◆ The task
Each line below that holds the word "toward" counts once; state the total number of such lines and nothing else.
Top of Materials provided
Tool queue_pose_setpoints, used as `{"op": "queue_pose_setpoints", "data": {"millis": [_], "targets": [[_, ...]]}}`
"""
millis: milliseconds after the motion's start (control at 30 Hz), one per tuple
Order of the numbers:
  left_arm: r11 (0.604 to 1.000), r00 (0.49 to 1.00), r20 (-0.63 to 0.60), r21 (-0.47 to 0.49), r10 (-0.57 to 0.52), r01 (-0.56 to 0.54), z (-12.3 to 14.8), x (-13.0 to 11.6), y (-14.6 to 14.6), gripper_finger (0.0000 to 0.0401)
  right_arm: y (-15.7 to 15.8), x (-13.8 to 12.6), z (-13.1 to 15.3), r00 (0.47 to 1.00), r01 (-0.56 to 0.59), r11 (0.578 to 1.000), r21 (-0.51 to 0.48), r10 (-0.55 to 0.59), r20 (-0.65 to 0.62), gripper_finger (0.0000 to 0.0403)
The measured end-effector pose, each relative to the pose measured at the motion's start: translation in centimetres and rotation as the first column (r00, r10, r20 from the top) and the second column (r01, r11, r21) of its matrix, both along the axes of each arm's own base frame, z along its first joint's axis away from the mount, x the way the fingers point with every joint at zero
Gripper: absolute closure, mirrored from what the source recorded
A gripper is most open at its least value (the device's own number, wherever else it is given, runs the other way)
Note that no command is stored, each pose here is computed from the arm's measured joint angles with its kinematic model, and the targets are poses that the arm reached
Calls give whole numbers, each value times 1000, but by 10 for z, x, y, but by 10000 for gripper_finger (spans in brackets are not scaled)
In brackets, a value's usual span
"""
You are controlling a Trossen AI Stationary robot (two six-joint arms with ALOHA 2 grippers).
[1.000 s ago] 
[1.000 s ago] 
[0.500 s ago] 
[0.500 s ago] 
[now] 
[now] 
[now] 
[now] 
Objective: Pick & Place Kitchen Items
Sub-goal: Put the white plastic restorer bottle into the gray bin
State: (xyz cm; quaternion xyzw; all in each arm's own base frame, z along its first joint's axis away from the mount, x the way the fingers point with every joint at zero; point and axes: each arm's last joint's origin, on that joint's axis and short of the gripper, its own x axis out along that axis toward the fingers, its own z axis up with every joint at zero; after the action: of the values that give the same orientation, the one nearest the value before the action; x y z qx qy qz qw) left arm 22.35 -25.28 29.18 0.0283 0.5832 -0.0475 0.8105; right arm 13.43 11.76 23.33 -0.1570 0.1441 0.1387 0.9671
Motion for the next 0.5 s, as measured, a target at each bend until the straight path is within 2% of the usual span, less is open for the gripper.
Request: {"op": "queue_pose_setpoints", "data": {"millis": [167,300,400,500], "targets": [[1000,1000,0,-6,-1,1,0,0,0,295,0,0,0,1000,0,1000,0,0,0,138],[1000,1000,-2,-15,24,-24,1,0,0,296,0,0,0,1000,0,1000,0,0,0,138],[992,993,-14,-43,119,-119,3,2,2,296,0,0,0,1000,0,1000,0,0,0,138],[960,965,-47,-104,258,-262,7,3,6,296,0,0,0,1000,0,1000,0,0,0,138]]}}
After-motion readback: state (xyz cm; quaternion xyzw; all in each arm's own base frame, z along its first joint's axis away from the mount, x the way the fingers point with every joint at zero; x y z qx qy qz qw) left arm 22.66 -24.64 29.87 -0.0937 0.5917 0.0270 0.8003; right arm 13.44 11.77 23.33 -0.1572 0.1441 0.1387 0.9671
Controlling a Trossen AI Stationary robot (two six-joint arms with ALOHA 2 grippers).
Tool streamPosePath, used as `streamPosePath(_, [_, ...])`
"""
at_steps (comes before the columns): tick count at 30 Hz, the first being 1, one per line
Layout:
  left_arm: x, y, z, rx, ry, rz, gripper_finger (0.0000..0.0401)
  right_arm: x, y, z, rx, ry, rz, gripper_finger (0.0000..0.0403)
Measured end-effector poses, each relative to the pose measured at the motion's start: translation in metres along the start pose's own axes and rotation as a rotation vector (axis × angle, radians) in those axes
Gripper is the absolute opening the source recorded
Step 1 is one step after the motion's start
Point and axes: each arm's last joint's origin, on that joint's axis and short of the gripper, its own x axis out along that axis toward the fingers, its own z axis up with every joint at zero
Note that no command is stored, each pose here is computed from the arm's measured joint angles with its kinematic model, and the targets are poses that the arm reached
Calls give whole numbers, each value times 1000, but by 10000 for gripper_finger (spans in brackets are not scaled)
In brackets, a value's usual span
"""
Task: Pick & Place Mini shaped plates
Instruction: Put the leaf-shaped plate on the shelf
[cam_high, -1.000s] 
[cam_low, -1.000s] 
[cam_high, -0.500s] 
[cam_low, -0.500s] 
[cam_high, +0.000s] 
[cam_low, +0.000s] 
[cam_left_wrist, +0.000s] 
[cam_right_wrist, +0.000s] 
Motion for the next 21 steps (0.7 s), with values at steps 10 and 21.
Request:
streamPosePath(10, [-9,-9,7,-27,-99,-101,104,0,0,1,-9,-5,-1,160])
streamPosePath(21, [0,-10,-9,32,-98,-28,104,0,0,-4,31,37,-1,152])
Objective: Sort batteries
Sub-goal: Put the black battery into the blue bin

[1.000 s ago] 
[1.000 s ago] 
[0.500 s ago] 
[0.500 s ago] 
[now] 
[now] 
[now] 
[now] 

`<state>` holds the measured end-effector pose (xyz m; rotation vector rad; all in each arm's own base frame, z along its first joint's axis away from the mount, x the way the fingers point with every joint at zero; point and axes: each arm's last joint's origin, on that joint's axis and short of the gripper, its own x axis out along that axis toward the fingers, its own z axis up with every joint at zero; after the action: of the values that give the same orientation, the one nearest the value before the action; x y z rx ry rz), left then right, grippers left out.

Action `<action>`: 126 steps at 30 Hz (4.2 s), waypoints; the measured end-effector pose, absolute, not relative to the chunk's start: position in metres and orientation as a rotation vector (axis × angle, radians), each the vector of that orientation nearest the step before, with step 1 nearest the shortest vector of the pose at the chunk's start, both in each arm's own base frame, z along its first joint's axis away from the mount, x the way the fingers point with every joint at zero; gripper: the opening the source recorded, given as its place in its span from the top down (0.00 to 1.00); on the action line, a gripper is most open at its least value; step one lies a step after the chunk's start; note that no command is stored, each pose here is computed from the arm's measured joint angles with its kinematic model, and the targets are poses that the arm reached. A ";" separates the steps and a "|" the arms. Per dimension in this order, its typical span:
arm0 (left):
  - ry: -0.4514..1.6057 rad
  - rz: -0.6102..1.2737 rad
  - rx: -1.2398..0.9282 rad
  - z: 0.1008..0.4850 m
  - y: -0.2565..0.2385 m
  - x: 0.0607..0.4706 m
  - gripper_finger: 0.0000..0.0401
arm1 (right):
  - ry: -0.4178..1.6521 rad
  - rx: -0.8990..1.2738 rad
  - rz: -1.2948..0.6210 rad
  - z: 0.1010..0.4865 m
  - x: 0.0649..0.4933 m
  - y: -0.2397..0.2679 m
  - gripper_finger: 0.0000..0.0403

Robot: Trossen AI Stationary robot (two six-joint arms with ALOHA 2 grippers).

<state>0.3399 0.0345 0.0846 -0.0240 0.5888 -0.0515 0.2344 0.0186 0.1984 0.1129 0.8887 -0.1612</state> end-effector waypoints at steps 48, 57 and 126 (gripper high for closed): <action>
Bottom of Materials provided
◆ Task solution
3